### Exercise description
In the material below, find all lines with the string "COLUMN" and copy them.

### Source material

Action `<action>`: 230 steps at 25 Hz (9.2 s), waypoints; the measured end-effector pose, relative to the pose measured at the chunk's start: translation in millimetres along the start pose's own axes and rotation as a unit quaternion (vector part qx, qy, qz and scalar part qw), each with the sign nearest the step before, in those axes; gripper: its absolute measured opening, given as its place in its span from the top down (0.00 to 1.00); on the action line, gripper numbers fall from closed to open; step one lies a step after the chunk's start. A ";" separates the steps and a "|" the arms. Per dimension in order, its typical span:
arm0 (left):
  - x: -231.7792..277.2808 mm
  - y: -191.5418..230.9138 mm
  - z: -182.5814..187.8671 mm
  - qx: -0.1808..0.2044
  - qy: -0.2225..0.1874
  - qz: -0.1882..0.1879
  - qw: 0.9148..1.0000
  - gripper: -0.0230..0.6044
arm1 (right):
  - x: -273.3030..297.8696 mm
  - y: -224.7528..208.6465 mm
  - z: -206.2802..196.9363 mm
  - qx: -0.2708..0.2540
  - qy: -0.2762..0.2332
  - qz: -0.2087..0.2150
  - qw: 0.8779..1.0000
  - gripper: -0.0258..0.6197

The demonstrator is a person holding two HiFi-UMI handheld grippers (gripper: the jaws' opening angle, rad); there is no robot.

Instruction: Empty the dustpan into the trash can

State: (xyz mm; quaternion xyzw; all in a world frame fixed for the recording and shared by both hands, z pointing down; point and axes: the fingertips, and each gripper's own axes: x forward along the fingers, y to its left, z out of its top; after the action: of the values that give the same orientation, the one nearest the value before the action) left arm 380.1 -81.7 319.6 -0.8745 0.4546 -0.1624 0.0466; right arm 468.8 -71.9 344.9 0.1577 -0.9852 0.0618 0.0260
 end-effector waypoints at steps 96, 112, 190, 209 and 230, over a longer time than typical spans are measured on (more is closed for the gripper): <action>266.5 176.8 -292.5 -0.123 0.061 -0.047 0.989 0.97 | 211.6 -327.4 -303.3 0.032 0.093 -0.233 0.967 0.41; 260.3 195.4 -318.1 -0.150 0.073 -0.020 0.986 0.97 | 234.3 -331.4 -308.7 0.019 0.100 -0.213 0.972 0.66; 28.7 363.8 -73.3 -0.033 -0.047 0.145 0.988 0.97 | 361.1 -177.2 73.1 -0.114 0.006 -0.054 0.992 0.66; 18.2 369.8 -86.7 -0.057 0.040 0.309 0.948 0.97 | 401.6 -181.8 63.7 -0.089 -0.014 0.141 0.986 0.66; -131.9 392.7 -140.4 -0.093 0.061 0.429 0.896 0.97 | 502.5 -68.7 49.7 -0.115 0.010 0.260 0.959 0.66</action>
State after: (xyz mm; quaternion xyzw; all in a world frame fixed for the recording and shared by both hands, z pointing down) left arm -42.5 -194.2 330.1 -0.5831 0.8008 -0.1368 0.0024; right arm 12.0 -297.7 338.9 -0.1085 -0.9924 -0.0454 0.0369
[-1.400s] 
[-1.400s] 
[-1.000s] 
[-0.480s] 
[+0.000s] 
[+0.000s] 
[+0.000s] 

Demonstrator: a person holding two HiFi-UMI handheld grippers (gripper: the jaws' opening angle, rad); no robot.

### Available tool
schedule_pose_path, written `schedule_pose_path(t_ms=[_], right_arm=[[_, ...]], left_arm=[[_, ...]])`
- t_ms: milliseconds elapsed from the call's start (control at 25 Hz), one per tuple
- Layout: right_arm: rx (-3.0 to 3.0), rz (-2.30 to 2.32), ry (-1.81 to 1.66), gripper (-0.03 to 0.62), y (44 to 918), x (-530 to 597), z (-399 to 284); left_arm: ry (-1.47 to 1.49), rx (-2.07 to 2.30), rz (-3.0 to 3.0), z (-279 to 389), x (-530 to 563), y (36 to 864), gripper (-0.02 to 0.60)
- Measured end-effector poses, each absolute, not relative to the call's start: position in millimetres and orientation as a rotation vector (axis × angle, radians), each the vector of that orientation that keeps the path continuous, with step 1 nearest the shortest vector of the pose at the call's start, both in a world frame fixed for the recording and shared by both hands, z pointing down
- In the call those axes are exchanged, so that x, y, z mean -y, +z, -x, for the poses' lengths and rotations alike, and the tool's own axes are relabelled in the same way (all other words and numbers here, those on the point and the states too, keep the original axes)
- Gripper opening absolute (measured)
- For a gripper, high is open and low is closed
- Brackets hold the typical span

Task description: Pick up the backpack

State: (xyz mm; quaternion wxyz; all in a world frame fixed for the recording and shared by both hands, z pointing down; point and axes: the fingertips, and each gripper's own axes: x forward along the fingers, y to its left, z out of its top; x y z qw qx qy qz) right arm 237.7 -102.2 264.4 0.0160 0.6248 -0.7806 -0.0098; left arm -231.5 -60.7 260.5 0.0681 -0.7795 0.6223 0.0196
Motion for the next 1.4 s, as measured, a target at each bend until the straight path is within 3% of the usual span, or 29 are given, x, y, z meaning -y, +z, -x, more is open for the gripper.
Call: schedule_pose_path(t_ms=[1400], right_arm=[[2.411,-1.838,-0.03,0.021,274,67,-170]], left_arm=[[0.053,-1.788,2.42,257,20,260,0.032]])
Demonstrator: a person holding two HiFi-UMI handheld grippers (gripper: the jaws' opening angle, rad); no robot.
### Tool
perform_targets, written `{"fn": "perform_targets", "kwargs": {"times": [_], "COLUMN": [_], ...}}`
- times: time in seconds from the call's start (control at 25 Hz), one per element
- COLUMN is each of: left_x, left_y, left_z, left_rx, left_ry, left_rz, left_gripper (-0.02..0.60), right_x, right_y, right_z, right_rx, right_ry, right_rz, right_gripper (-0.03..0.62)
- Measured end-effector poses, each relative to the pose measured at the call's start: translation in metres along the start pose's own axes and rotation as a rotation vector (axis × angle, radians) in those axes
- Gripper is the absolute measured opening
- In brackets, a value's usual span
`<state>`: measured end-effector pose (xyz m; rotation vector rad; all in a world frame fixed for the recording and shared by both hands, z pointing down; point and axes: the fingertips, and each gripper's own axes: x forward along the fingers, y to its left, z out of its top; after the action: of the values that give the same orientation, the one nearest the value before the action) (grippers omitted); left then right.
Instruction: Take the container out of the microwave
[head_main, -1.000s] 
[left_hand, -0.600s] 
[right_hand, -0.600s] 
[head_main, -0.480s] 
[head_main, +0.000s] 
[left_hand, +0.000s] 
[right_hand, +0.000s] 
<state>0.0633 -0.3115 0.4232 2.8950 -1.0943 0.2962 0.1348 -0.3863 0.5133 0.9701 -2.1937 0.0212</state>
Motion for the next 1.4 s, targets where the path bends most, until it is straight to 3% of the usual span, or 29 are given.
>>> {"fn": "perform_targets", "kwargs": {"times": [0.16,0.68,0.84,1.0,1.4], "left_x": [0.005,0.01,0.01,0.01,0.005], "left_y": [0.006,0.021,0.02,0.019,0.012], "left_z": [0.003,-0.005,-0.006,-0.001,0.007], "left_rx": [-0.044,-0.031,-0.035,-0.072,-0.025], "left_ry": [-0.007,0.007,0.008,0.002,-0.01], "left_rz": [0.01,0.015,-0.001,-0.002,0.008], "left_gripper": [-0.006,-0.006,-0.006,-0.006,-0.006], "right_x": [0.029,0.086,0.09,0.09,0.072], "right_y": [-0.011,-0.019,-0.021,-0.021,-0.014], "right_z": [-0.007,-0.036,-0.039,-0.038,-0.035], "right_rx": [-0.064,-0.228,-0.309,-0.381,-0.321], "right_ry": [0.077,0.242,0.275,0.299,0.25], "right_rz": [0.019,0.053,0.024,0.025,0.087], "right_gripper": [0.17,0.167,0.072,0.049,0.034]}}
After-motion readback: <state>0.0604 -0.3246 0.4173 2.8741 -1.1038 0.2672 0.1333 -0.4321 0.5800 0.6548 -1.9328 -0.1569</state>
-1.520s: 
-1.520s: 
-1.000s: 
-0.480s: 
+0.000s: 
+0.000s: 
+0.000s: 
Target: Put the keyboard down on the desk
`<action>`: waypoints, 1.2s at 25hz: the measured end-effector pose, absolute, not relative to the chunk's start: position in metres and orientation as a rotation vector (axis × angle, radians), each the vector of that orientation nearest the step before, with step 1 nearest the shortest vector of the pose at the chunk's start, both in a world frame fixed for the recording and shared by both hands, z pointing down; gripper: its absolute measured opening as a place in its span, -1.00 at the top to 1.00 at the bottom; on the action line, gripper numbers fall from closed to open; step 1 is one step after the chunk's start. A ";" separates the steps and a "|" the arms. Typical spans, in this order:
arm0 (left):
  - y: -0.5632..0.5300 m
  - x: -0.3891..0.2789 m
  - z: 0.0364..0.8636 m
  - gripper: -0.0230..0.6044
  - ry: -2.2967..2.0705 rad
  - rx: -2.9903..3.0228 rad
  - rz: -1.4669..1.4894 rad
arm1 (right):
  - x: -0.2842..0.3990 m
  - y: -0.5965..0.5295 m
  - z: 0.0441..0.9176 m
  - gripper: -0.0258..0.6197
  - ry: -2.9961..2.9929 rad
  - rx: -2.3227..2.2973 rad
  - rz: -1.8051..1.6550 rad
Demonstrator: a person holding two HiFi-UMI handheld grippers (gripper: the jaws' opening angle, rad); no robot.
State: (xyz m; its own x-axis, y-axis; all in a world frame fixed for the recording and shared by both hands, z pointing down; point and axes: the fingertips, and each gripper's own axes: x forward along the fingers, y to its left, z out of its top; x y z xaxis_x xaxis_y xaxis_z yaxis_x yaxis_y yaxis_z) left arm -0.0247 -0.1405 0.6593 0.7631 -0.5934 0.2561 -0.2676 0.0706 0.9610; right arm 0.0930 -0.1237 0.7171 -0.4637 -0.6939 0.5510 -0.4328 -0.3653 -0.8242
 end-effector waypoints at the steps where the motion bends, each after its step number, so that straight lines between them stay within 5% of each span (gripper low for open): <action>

### Worked solution
perform_targets, written `{"fn": "perform_targets", "kwargs": {"times": [_], "COLUMN": [_], ...}}`
- COLUMN is each of: left_x, left_y, left_z, left_rx, left_ry, left_rz, left_gripper (-0.02..0.60), right_x, right_y, right_z, right_rx, right_ry, right_rz, right_gripper (-0.03..0.62)

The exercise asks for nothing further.